**PROBLEM STATEMENT**
Everything in the listing below needs to be returned word for word.

=== EXERCISE DATA ===

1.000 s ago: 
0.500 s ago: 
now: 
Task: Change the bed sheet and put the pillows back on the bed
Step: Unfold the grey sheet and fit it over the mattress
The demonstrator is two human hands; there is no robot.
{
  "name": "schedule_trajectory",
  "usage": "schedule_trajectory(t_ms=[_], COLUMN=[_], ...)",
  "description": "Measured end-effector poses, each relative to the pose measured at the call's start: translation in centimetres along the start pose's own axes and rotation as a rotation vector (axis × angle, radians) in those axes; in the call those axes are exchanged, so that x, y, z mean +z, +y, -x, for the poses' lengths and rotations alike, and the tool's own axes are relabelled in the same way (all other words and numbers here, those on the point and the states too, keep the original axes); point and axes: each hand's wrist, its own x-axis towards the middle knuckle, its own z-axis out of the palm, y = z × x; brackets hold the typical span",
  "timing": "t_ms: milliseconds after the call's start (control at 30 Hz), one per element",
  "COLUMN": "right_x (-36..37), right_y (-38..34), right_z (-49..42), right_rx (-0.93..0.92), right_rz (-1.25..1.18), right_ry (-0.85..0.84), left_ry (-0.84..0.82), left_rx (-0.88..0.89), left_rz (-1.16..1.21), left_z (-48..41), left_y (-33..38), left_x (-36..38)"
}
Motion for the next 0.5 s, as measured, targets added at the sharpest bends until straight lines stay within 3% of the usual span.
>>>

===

**WRITTEN ANSWER**
1.000 s ago: 
0.500 s ago: 
now: 
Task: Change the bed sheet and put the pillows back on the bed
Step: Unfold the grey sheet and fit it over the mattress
The demonstrator is two human hands; there is no robot.
{
  "name": "schedule_trajectory",
  "usage": "schedule_trajectory(t_ms=[_], COLUMN=[_], ...)",
  "description": "Measured end-effector poses, each relative to the pose measured at the call's start: translation in centimetres along the start pose's own axes and rotation as a rotation vector (axis × angle, radians) in those axes; in the call those axes are exchanged, so that x, y, z mean +z, +y, -x, for the poses' lengths and rotations alike, and the tool's own axes are relabelled in the same way (all other words and numbers here, those on the point and the states too, keep the original axes); point and axes: each hand's wrist, its own x-axis towards the middle knuckle, its own z-axis out of the palm, y = z × x; brackets hold the typical span",
  "timing": "t_ms: milliseconds after the call's start (control at 30 Hz), one per element",
  "COLUMN": "right_x (-36..37), right_y (-38..34), right_z (-49..42), right_rx (-0.93..0.92), right_rz (-1.25..1.18), right_ry (-0.85..0.84), left_ry (-0.84..0.82), left_rx (-0.88..0.89), left_rz (-1.16..1.21), left_z (-48..41), left_y (-33..38), left_x (-36..38)"
}
Motion for the next 0.5 s, as measured, targets added at the sharpest bends until straight lines stay within 3% of the usual span.
>>>

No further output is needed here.